Mi’racın bâtını velayettir, halktan Hakk’a gitmiş. Zahir-i Mi’rac risalettir, Hak’tan halka geliyor. Velayet, kurbiyet meratibinde sülûktur. Çok meratibin tayyına ve bir derece zamana muhtaçtır. Nur-u a’zam olan risalet ise, akrebiyet-i İlahiyenin inkişafı sırrına bakar ki, bir ân-ı seyyale kâfidir. Onun için hadîste denilmiş: "Bir anda dönmüş gelmiş."
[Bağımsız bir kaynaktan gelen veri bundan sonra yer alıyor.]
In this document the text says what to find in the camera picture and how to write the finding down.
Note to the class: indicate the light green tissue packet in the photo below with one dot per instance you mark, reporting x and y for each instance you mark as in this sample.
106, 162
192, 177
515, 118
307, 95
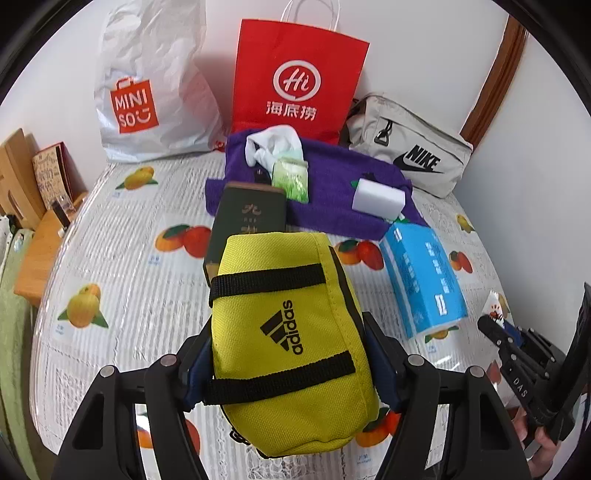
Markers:
291, 175

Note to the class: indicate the red Haidilao paper bag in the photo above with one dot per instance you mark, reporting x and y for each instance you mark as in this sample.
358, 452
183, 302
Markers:
293, 74

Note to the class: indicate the fruit print tablecloth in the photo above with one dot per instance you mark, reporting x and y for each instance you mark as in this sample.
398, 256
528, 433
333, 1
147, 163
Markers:
115, 296

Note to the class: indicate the patterned book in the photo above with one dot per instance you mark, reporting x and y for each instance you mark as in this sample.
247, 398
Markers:
49, 168

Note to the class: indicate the white sponge block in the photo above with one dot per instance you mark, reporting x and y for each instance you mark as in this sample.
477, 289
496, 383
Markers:
378, 200

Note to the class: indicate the grey Nike waist bag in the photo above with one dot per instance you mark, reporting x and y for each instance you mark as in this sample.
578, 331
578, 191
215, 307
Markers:
433, 158

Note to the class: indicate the blue tissue pack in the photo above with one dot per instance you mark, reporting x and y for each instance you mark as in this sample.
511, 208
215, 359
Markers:
425, 286

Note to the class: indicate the white cloth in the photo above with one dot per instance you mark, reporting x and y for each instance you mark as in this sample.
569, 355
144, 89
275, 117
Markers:
272, 144

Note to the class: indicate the wooden bed headboard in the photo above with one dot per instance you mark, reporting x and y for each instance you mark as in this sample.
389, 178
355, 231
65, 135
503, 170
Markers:
20, 195

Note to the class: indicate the green blanket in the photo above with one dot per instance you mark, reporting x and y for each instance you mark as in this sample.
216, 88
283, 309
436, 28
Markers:
16, 316

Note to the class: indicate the purple towel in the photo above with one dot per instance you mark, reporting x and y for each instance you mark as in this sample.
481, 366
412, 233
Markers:
332, 175

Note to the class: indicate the yellow Adidas pouch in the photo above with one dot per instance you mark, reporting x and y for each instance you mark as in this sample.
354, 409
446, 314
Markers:
290, 372

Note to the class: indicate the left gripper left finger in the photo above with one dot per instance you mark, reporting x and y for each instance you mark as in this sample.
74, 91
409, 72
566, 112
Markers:
102, 440

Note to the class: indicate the dark green tea tin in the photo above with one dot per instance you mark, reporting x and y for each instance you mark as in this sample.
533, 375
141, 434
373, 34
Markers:
244, 208

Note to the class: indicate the small white drawstring sachet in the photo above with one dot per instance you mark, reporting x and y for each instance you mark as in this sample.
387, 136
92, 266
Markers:
496, 307

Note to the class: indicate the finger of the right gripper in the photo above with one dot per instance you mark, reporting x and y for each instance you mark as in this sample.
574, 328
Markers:
513, 332
497, 335

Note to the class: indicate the brown wooden door frame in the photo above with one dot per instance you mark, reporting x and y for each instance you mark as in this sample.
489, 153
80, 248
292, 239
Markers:
497, 83

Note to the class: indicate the wooden bedside table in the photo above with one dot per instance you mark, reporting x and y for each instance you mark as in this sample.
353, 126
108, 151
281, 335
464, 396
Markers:
38, 261

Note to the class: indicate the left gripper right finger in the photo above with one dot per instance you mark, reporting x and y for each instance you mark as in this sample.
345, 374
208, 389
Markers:
480, 443

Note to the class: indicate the white Miniso plastic bag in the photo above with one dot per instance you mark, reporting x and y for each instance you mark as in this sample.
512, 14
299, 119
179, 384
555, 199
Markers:
151, 99

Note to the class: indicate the small black white gadget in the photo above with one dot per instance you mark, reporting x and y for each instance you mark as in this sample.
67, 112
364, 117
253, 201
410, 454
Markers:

Şimdi makam-ı istima’da bulunan mülhide deriz ki: Madem bu kâinat, gayet muntazam bir memleket, gayet muhteşem bir şehir, gayet müzeyyen bir saray hükmündedir. Elbette onun bir hâkimi, bir mâliki, bir ustası vardır. Madem böyle haşmetli bir Mâlik-i Zülcelal, bir Hâkim-i Zülkemal, bir Sâni’-i Zülcemal vardır. Hem madem umum o âleme, o memlekete, o şehre, o saraya alâkadarlık gösteren ve havas ve duygularıyla umumuna münasebetdar ve nazarı küllî olan bir insan vardır. Elbette o Sâni’-i Muhteşem, o küllî nazarlı ve umumî şuurlu olan insan ile ulvî, a’zamî bir münasebeti bulunacaktır ve ona kudsî bir hitabı ve âlî bir teveccühü olacaktır.